- Official 1992 poster
- Directed by: Morten Lindberg
- Written by: Per Kristensen Morten Lindberg
- Produced by: Dino Raymond Hansen and Lamont Sanford
- Starring: Coco P. Dalbert; Sammy Saloman; Gerald F. Hail; Gbatokai Dakinah; Konrad Fields; Johnny Conny Tony Thomas;
- Cinematography: Henrik Kristensen
- Edited by: Prami Larsen
- Distributed by: Det Danske Filminstitut
- Release date: 1992;
- Running time: 26 minutes
- Country: Denmark
- Language: English

= Gayniggers from Outer Space =

1992 English-language Danish short film

Gayniggers from Outer Space is a 1992 English-language Danish satirical science fiction short film, directed by Danish performance artist Morten Lindberg. The film is a parody of the science fiction and blaxploitation genres.

==Plot==
The film follows a group of intergalactic homosexual black men from the planet Anus, who discover the presence of female creatures on planet Earth. Using rayguns, they proceed to eliminate all females from Earth, eliciting gratitude from the previously oppressed male population. Before leaving the planet, they leave behind a "Gay Ambassador" to educate the Earthlings about their new way of life.

==Cast==
- Coco P. Dalbert as ArmInAss
- Sammy Saloman as Capt. B. Dick
- Gerald F. Hail as D. Ildo
- Gbatokai Dakinah as Sgt. Shaved Balls
- Konrad Fields as Mr. Schwul
- Johnny Conny Tony Thomas as The Gay Ambassador

== Reception ==
The film was first screened at the NatFilm Festival in Copenhagen on 23 February 1993, and was screened at the Stockholm Queer Film Festival in 2006.
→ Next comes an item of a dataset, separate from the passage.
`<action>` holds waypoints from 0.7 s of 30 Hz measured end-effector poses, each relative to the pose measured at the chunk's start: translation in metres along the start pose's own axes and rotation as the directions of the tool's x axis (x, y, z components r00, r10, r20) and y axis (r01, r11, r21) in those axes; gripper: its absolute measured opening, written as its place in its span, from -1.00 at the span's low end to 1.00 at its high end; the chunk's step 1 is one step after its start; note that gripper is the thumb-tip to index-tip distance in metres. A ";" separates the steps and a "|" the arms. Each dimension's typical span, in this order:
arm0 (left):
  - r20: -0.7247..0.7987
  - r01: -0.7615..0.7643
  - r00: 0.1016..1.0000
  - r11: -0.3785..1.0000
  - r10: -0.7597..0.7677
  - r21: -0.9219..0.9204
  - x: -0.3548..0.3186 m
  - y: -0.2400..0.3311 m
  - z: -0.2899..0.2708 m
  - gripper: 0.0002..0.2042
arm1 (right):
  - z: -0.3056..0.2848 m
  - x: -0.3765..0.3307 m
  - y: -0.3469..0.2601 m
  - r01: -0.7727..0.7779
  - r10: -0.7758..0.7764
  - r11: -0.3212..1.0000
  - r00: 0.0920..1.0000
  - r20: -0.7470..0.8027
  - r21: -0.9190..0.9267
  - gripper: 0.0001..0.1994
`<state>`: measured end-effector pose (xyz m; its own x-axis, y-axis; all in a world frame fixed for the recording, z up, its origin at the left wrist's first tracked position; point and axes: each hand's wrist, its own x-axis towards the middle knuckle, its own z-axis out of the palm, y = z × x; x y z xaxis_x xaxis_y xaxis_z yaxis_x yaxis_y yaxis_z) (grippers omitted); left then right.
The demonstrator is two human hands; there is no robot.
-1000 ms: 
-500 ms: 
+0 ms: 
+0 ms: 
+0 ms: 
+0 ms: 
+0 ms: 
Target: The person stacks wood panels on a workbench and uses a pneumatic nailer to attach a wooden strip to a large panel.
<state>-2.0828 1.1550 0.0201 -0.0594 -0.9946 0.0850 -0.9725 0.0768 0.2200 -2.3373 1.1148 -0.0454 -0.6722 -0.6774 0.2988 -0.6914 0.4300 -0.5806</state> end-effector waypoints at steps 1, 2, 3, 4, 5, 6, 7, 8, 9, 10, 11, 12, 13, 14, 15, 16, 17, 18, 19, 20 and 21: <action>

In the 2019 book It Came from Something Awful, Dale Beran described the film as a "queer-interest Dutch [sic] B movie in the hyper-transgressive tradition of John Waters" that appealed to an audience of "nerdy white boys" who liked the concept of blaxploitation. The film was used in a recruiting campaign by the internet troll group Gay Nigger Association of America in the 2000s, who took their name from the film.

In 2024 an internet meme relating to the movie gained popularity, where people would convince others to search the phrase "what space movie came out in 1992" or "space movie 1992". This would return results of the movie's IMDb and Wikipedia pages. The shock value of the title is the main purpose of the meme, not the contents of the movie.

==Production==
The film begins in black-and-white and later turns to color, in a way similar to The Wizard of Oz. According to director Morten Lindberg, this was a "dramatic special effect" to illustrate "the world being freed from vicious women".